Note that numpy 1.18 will cause problem for pycocotools. See more.

I'd suggest creating a new conda environment.

conda create -n tinyyolo python=3.7 numpy=1.17 matplotlib tqdm opencv Cython
conda activate tinyyolo
pip install mxnet-cu101mkl pycocotools

Other versions like mxnet-cu92 and mxnet-cu92mkl are all acceptable.

1) Code

git clone git@github.com:EletronicElephant/tiny_yolov3.git
cd tiny_yolov3/gluon-cv
python setup.py develop --user

2) Data

Up to now, only MS COCO-formatted dataset is supported.

cd ./..  # return to the root
mkdir data
cd data
ln -s /disk1/data/coco

3) weights

weights/best.params

Evaluation results on COCO val2017 are listed below.

Average Precision  (AP) @[ IoU=0.50:0.95 | area=   all | maxDets=100 ] = 0.139
Average Precision  (AP) @[ IoU=0.50      | area=   all | maxDets=100 ] = 0.297
Average Precision  (AP) @[ IoU=0.75      | area=   all | maxDets=100 ] = 0.114
Average Precision  (AP) @[ IoU=0.50:0.95 | area= small | maxDets=100 ] = 0.047
Average Precision  (AP) @[ IoU=0.50:0.95 | area=medium | maxDets=100 ] = 0.137
Average Precision  (AP) @[ IoU=0.50:0.95 | area= large | maxDets=100 ] = 0.224
Average Recall     (AR) @[ IoU=0.50:0.95 | area=   all | maxDets=  1 ] = 0.159
Average Recall     (AR) @[ IoU=0.50:0.95 | area=   all | maxDets= 10 ] = 0.248
Average Recall     (AR) @[ IoU=0.50:0.95 | area=   all | maxDets=100 ] = 0.262
Average Recall     (AR) @[ IoU=0.50:0.95 | area= small | maxDets=100 ] = 0.100
Average Recall     (AR) @[ IoU=0.50:0.95 | area=medium | maxDets=100 ] = 0.270
Average Recall     (AR) @[ IoU=0.50:0.95 | area= large | maxDets=100 ] = 0.406

Training

You can either edit the parameters by changing the default values in trian.py or specify it.

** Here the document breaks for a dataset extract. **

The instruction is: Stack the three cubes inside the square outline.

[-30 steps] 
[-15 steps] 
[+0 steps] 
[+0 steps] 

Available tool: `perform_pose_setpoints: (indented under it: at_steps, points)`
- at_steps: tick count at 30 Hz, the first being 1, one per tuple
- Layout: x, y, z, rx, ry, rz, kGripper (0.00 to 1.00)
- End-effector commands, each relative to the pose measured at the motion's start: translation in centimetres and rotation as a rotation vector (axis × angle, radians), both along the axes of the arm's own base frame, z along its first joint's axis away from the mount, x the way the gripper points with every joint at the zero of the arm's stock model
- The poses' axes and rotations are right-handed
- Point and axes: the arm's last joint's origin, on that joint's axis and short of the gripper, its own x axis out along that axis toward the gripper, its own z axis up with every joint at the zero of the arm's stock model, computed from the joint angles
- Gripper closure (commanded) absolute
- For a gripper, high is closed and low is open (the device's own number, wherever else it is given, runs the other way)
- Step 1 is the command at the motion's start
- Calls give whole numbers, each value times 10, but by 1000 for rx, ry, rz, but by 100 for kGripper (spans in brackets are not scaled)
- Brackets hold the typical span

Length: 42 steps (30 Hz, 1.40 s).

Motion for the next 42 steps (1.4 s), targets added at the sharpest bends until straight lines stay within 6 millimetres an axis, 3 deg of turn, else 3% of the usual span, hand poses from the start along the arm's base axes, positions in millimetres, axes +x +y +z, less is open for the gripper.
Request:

Personally, I would recommend creating a new file named train.sh and adds

python train.py \
--batch-size 64 \
--gpus 4,5  \
--num-workers 16 \
--warmup-epochs 2 \
--lr 0.001 \
--epochs 200 \
--lr-mode step \
--save-prefix ./results/1/ \
--save-interval 1 \
--log-interval 100 \
--start-epoch 0 \
--optimizer sgd \
--label-smooth

Make sure you have 24GB gMemory for training with batch-size=64 and random-shape.

In other words, training with bs=64 and data-shape=640 will use 24GB gMemory.

For a more commonly-used shape 416*416, 12GB gMemory will be used for bs=64 at 200 Samples/second on a Titan Xp.

Evaluation

I believe online-evaluating is stupid, for it can waste valuable training time. Instead, I would suggest a bash trick.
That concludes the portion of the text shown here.